His daughter showed him three rooms in a basement.
“Can’t they do something about this?” Harold Ziff asked his daughter. Over the years, he continued to ask: “Have they done anything about that Hillel yet?”
Ziff died 10 years ago, but last week, Sarnat — who lives in Portola Valley with her husband, Gerry — was able to observe his yahrzeit and say Kaddish for her father in the new Harold & Libby Ziff Center for Jewish Life, named after him and his wife, on the Stanford campus.
Sarnat told that story to several hundred onlookers as she hung a mezuzah on the doorpost of the building Sunday, Feb. 27.
The new Hillel center, formerly known on campus as the historic Dunn-Bacon House, was built in 1899 in the Greek Revival style. Light gray with black shutters, the two-story house has imposing Ionic columns. The interior features dark wood wainscoting. There is a hidden staircase that has already become the favorite of some of its users. It has 3,700 square feet of space.
Sunday’s festivities in Kresge Auditorium featured many speakers, including Stanford alumnus Richard Levin, who is the president of Yale University, and John Hennessy, the president of Stanford.
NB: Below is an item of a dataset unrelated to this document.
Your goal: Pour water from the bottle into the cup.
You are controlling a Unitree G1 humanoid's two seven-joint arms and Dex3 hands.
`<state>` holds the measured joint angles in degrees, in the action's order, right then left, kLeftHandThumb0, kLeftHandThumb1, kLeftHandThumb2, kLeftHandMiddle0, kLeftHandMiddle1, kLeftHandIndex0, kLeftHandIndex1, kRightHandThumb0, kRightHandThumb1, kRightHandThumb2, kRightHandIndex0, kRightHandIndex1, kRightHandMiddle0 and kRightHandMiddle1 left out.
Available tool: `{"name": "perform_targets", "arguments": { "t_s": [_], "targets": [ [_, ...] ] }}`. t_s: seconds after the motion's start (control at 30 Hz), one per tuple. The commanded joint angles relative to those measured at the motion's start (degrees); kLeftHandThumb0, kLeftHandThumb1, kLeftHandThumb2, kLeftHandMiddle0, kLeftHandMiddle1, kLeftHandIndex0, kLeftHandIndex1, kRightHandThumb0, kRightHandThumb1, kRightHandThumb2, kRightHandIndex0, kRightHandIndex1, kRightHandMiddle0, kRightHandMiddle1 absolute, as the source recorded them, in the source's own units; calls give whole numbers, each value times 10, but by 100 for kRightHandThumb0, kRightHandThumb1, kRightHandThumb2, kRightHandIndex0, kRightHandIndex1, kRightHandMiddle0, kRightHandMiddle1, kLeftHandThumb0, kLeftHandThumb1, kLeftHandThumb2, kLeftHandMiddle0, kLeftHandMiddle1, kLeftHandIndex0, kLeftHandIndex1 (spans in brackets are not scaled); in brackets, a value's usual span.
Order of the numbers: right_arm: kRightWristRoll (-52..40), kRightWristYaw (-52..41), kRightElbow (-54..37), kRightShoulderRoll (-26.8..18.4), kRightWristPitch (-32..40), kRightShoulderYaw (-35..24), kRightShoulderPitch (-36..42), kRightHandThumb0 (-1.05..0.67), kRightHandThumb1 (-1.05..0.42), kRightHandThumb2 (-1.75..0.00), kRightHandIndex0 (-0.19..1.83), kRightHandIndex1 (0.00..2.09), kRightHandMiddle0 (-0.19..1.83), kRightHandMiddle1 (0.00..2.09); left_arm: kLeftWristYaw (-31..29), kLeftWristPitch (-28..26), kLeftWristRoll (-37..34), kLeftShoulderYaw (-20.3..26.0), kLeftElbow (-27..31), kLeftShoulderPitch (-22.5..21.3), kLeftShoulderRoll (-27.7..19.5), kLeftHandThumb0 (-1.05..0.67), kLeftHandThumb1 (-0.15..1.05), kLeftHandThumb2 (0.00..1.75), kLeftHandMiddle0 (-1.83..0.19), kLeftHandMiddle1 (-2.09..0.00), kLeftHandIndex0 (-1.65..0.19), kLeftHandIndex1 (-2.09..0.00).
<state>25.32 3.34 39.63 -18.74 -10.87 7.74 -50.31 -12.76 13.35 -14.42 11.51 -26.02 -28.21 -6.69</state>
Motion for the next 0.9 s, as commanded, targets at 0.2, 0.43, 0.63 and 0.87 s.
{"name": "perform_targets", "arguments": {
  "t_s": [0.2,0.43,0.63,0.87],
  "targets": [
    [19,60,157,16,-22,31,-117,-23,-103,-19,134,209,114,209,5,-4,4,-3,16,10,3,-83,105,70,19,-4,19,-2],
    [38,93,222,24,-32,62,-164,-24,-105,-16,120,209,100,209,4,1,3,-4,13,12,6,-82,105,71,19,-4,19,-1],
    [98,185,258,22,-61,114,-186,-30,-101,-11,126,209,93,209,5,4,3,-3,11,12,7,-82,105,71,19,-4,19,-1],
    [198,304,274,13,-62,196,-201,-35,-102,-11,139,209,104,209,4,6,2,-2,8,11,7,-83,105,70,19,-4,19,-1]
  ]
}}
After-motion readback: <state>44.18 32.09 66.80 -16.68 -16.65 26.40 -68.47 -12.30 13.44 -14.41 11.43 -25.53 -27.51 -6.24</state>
Adina Danzig, executive director of Stanford Hillel, said in her address that “buildings are not the focal point of our lives — how we live within them, and what emanates from them, is.
“The ancient Temple was beautiful,” she said. “And not by accident. Space can become holy through our actions.”
Stanford was the last major undergraduate university without its own Hillel building. The project cost $4.8 million, including renovation costs, a 51-year-lease, a $1 million endowment fund, plus additional costs and furnishings.
This was just phase one of a much larger project for the Ziff Center. Phase two will include an additional 10,000 square feet of space. After the completion of phase two, the expanded complex will retain the Ziff Center name, but the former Dunn-Bacon House will be called the Taube Hillel House, after Stanford alumni Tad Taube who just announced a major gift to the new center.
Carla Fenves, president of Stanford’s Jewish Leadership Council, spoke of a new center that is bustling with activity: A queer Jewish group studying sexuality in the Talmud, a class on Maimonides, a meeting of 10 students going to Nicaragua on spring break with American Jewish World Service and yoga are all happening at the same time.
She also tearfully told that some 50 students were able to gather recently in the new Hillel center to say Kaddish with a fellow student who had just lost her mother. That they were able to do so in a house, the traditional site for Jewish mourning, was so much more meaningful, she said. “That could not have happened in the old basement.”
After the speeches, three past presidents of the Jewish Leadership Council carried the Torahs, with community members following, from the auditorium to the new center. (Luckily, a downpour started only after the Torahs were safely put away.) Sarnat affixed the “inner peace” mezuzah, made by local artist Aimee Golant.
Sarnat had spoken to her 96-year-old mother, Libby, that morning, who said, “They should have a good time.”